• Directions for this task:
Each line shown below should be copied exactly.

Segment Start: Data excerpts

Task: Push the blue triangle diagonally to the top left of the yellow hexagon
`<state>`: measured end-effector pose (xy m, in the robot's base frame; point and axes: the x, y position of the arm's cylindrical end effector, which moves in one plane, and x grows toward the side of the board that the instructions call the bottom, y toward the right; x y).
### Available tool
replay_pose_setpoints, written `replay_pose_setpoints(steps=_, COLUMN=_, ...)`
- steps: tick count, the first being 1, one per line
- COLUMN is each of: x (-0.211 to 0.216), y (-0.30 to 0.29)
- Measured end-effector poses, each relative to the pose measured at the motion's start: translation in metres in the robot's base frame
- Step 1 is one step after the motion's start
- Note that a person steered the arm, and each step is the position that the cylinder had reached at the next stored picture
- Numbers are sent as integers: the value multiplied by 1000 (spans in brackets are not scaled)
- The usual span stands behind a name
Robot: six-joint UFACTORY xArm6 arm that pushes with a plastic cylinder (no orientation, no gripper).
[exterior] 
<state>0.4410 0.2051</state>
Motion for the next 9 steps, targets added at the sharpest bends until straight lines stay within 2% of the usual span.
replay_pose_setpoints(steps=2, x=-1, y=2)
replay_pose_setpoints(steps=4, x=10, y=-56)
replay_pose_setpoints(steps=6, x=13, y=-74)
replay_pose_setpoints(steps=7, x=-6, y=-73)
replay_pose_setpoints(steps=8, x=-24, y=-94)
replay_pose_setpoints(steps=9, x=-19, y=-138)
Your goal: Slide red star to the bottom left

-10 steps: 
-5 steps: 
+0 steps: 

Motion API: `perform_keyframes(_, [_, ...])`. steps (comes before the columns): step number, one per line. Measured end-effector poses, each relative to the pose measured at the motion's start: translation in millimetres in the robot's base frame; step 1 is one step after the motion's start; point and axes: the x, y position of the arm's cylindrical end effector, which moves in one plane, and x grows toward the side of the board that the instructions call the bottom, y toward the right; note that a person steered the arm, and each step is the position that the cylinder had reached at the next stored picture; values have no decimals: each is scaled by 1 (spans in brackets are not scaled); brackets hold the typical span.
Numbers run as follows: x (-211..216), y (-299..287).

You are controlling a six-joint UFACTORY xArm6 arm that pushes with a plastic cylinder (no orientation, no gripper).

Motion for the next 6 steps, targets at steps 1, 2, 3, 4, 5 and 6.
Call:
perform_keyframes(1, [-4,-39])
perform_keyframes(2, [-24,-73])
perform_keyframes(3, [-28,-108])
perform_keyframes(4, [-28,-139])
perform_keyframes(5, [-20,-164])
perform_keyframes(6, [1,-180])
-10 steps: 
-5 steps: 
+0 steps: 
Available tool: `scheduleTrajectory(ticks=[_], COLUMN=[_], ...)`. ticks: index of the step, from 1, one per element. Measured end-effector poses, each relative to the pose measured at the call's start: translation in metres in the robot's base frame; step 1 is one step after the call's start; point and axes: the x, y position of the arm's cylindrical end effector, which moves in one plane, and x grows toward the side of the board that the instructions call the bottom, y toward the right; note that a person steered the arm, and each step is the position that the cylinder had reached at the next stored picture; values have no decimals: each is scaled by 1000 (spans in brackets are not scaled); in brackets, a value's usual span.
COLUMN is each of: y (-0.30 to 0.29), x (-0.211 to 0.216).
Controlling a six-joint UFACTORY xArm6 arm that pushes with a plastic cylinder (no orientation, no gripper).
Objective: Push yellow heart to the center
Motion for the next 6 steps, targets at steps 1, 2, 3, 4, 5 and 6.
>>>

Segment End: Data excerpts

• Solved exercise:
Task: Push the blue triangle diagonally to the top left of the yellow hexagon
`<state>`: measured end-effector pose (xy m, in the robot's base frame; point and axes: the x, y position of the arm's cylindrical end effector, which moves in one plane, and x grows toward the side of the board that the instructions call the bottom, y toward the right; x y).
### Available tool
replay_pose_setpoints, written `replay_pose_setpoints(steps=_, COLUMN=_, ...)`
- steps: tick count, the first being 1, one per line
- COLUMN is each of: x (-0.211 to 0.216), y (-0.30 to 0.29)
- Measured end-effector poses, each relative to the pose measured at the motion's start: translation in metres in the robot's base frame
- Step 1 is one step after the motion's start
- Note that a person steered the arm, and each step is the position that the cylinder had reached at the next stored picture
- Numbers are sent as integers: the value multiplied by 1000 (spans in brackets are not scaled)
- The usual span stands behind a name
Robot: six-joint UFACTORY xArm6 arm that pushes with a plastic cylinder (no orientation, no gripper).
[exterior] 
<state>0.4410 0.2051</state>
Motion for the next 9 steps, targets added at the sharpest bends until straight lines stay within 2% of the usual span.
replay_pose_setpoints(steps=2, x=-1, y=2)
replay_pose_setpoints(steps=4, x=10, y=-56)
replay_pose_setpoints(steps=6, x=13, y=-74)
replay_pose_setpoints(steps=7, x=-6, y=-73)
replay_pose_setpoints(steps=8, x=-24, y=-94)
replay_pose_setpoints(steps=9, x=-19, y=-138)
Your goal: Slide red star to the bottom left

-10 steps: 
-5 steps: 
+0 steps: 

Motion API: `perform_keyframes(_, [_, ...])`. steps (comes before the columns): step number, one per line. Measured end-effector poses, each relative to the pose measured at the motion's start: translation in millimetres in the robot's base frame; step 1 is one step after the motion's start; point and axes: the x, y position of the arm's cylindrical end effector, which moves in one plane, and x grows toward the side of the board that the instructions call the bottom, y toward the right; note that a person steered the arm, and each step is the position that the cylinder had reached at the next stored picture; values have no decimals: each is scaled by 1 (spans in brackets are not scaled); brackets hold the typical span.
Numbers run as follows: x (-211..216), y (-299..287).

You are controlling a six-joint UFACTORY xArm6 arm that pushes with a plastic cylinder (no orientation, no gripper).

Motion for the next 6 steps, targets at steps 1, 2, 3, 4, 5 and 6.
Call:
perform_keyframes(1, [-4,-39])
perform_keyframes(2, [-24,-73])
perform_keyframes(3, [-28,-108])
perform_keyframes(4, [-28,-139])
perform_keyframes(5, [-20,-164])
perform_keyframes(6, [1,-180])
-10 steps: 
-5 steps: 
+0 steps: 
Available tool: `scheduleTrajectory(ticks=[_], COLUMN=[_], ...)`. ticks: index of the step, from 1, one per element. Measured end-effector poses, each relative to the pose measured at the call's start: translation in metres in the robot's base frame; step 1 is one step after the call's start; point and axes: the x, y position of the arm's cylindrical end effector, which moves in one plane, and x grows toward the side of the board that the instructions call the bottom, y toward the right; note that a person steered the arm, and each step is the position that the cylinder had reached at the next stored picture; values have no decimals: each is scaled by 1000 (spans in brackets are not scaled); in brackets, a value's usual span.
COLUMN is each of: y (-0.30 to 0.29), x (-0.211 to 0.216).
Controlling a six-joint UFACTORY xArm6 arm that pushes with a plastic cylinder (no orientation, no gripper).
Objective: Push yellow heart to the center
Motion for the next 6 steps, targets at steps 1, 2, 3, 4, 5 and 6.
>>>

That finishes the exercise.